3 thoughts on “Researching people born in Israel, but who moved

  1. An interesting post. I think it’s important to know some history in doing genealogy work as you indicated when you made the point about the Jewish exodus from Egypt in the 1950’s.
    There are number of memoirs that were written by Egyptian Jews that give us eye-witness accounts of these often-cataclysmic events.
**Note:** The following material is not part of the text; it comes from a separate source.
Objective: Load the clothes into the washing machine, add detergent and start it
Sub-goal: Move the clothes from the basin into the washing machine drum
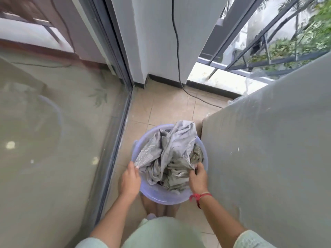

Here are three:
    Colette Rossant’s Apricots on the Nile: A Memoir with Recipes, 1999(previously published as Memories of a Lost Egypt)

    Lucette Lagnado’s The Man in the Sharkskin Suit: A Jewish family’s Exodus from Old Cairo to the New World, 2007

    Andre Aciman’s Out of Egypt: A memoir, 1994
    (my favorite, maybe partly because it was the first of the three I read)

    With Jewish genealogists in mind I have included short reviews of each of these memoirs as well as some wonderful ones on Iraq on my blog where there are over 100 posts on memoirs and a few documentary films:

    http://compellingjewishstories.blogspot.com/

    Here are the names of three memoirs about Iraq:
    Marina Benjamin’s Last Days in Babylon: the History of a Family, the Story of a Nation, 2006

    Naim Kattan’s Farewell Babylon: Coming of Age in Jewish Baghdad (1975)

    Ariel Sabar’s My Father’s Past: A son’s search for his father’s past in Kurdish Iraq, 2008.

    I haven’t found any written about Brazil yet, but I have reviewed a very interesting memoir called Hotel Bolivia by Leo Spitzer about a community of mostly German Jews who managed to escape to Bolivia before they were rounded up.

    Memoirs are engaging ways to deepen your knowledge about historical events, culture, geography . . .

    I don’t know if any of these books are available in Israel but I’m thinking that as older books also become available as e-books they will be available to readers wherever they are.

    1. Toby,

      Thank you for your comment. Those memoirs look very interesting. I like your site, where you review the memoirs and list the people mentioned.

      If you don’t already, I highly recommend Google Books (http://books.google.com/) to use for searching for memoirs from specific locations. Since it can search inside the books, and show you excerpts, it is very useful for this task. After a quick search I found one Jewish memoir from Brazil, that of Jewish leader Samuel Malamud (Do Arquivo e da Memória – Fatos, personagens e reflexões sobre o sionismo brasileiro e mundial) published in 1983, although it is in Portuguese. According to WorldCat.org, it’s in the Columbia University library and the NYPL if you’re interested.

      One other interesting note. When I moved to Israel in 2003, I attended ulpan to learn Hebrew, at an ulpan geared towards college-educated immigrants from around the globe. This was right after the Argentinian economy collapsed so there were a lot of Argentinians there, as well as people from France, Mexico, and one person from Bolivia. He was a dentist if I recall correctly. He didn’t speak any English and our Hebrew wasn’t good enough to communicate much, so I have no idea when his family first moved to Bolivia, but it was interesting to meet a Jewish person from Bolivia (and he is still the only Jewish person I’ve ever met from Bolivia).

    2. Thanks, I’m glad you like my site. I know about Google books, but I don’t read Portuguese. Although I have a list a mile long of other titles to review,I am always looking for suggestions.

      What’s interesting about the Jews from Bolivia, as opposed to the Jews from Argentina, is that most of them left Bolivia when they could get out. The refugees who fled to Shanghai also moved on after the war. I posted a review of a very interesting memoir written about growing up in Shanghai – Strange Haven: A Jewish Childhood in Wartime Shanghai by Sigmund Tobias.